I am trying to find a simple way to extract an unknown substring (could be anything) that appear between two known substrings. For example, I have a string:
a<-" anything goes here, STR1 GET_ME STR2, anything goes here"
I need to extract the string GET_ME
which is between STR1 and STR2 (without the white spaces).
I am trying str_extract(a, "STR1 (.+) STR2")
, but I am getting the entire match
[1] "STR1 GET_ME STR2"
I can of course strip the known strings, to isolate the substring I need, but I think there should be a cleaner way to do it by using a correct regular expression.
You may use str_match
with STR1 (.*?) STR2
(note the spaces are "meaningful", if you want to just match anything in between STR1
and STR2
use STR1(.*?)STR2
, or use STR1\\s*(.*?)\\s*STR2
to trim the value you need).
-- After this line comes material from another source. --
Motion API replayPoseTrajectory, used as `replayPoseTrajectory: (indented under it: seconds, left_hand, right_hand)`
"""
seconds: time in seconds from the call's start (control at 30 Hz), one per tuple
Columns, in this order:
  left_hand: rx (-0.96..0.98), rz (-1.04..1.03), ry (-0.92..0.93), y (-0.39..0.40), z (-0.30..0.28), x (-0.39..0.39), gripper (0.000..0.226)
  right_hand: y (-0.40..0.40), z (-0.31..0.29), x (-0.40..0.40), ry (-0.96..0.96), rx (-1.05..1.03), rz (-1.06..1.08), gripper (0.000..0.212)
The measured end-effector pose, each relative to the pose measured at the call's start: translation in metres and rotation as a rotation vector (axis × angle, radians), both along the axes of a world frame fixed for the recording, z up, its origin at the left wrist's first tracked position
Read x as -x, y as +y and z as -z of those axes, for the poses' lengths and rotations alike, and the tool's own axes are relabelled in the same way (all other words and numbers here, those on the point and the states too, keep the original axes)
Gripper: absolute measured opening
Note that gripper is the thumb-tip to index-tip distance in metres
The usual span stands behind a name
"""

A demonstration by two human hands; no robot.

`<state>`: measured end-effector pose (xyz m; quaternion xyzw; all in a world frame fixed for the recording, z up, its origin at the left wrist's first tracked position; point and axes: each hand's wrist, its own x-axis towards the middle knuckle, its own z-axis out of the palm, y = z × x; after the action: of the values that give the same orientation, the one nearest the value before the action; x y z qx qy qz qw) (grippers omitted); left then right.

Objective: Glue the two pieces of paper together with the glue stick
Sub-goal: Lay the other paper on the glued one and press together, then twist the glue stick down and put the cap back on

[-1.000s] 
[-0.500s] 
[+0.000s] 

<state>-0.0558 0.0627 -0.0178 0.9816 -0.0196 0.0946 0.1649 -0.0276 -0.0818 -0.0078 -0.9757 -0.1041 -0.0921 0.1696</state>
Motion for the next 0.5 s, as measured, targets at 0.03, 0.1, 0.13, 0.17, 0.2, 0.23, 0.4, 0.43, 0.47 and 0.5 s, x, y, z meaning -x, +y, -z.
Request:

If you have multiple occurrences, use str_match_all
.
Also, if you need to match strings that span across line breaks/newlines add (?s)
at the start of the pattern: (?s)STR1(.*?)STR2
/ (?s)STR1\\s*(.*?)\\s*STR2
.
library(stringr)
a <- " anything goes here, STR1 GET_ME STR2, anything goes here"
res <- str_match(a, "STR1\\s*(.*?)\\s*STR2")
res[,2]
[1] "GET_ME"
Another way using base R regexec
(to get the first match):
test <- " anything goes here, STR1 GET_ME STR2, anything goes here STR1 GET_ME2 STR2"
pattern <- "STR1\\s*(.*?)\\s*STR2"
result <- regmatches(test, regexec(pattern, test))
result[[1]][2]
[1] "GET_ME"